[Stored dataset items]
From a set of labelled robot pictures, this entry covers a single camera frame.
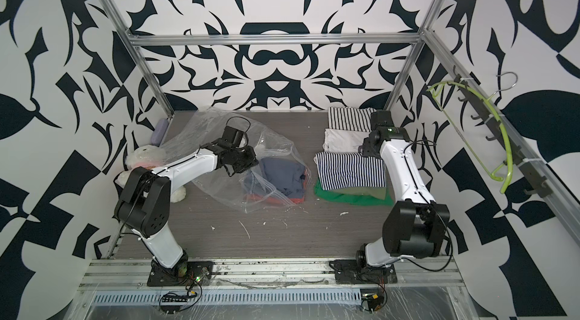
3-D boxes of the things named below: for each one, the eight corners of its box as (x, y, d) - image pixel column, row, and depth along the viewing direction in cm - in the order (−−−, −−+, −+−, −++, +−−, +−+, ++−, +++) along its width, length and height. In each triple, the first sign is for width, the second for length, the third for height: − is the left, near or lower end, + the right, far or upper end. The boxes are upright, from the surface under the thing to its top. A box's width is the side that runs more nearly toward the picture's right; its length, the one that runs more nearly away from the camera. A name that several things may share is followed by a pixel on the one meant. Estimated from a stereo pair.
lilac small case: (150, 146, 111) (147, 142, 109) (161, 122, 121) (159, 118, 119) (159, 146, 111) (156, 142, 109) (170, 122, 121) (167, 118, 119)
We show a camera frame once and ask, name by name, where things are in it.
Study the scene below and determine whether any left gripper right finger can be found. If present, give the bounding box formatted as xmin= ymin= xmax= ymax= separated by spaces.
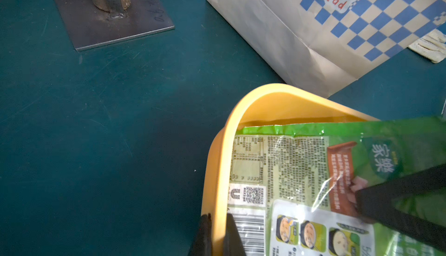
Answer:
xmin=355 ymin=164 xmax=446 ymax=251

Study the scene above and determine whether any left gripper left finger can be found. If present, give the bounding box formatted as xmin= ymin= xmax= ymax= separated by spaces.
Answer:
xmin=187 ymin=213 xmax=247 ymax=256

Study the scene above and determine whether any yellow plastic tray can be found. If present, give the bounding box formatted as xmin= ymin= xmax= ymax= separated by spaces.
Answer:
xmin=200 ymin=84 xmax=376 ymax=256

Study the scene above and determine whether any blue checkered pretzel paper bag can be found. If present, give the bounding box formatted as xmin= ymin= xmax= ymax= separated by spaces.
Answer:
xmin=207 ymin=0 xmax=446 ymax=98

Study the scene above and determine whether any beige glove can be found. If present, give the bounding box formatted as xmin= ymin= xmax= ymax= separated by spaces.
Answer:
xmin=408 ymin=30 xmax=446 ymax=63

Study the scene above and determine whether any pink cherry blossom tree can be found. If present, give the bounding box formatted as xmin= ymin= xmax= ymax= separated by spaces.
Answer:
xmin=54 ymin=0 xmax=175 ymax=51

> TASK GOAL:
Where in the records does the word "finger" appear? Copy each line that holds it.

> EXERCISE SOLUTION:
Study the scene below and determine whether any left gripper right finger can be found. If present, give the bounding box formatted as xmin= ymin= xmax= ymax= separated by spaces.
Study the scene above and determine whether any left gripper left finger can be found. If present, give the bounding box formatted as xmin= ymin= xmax= ymax= separated by spaces.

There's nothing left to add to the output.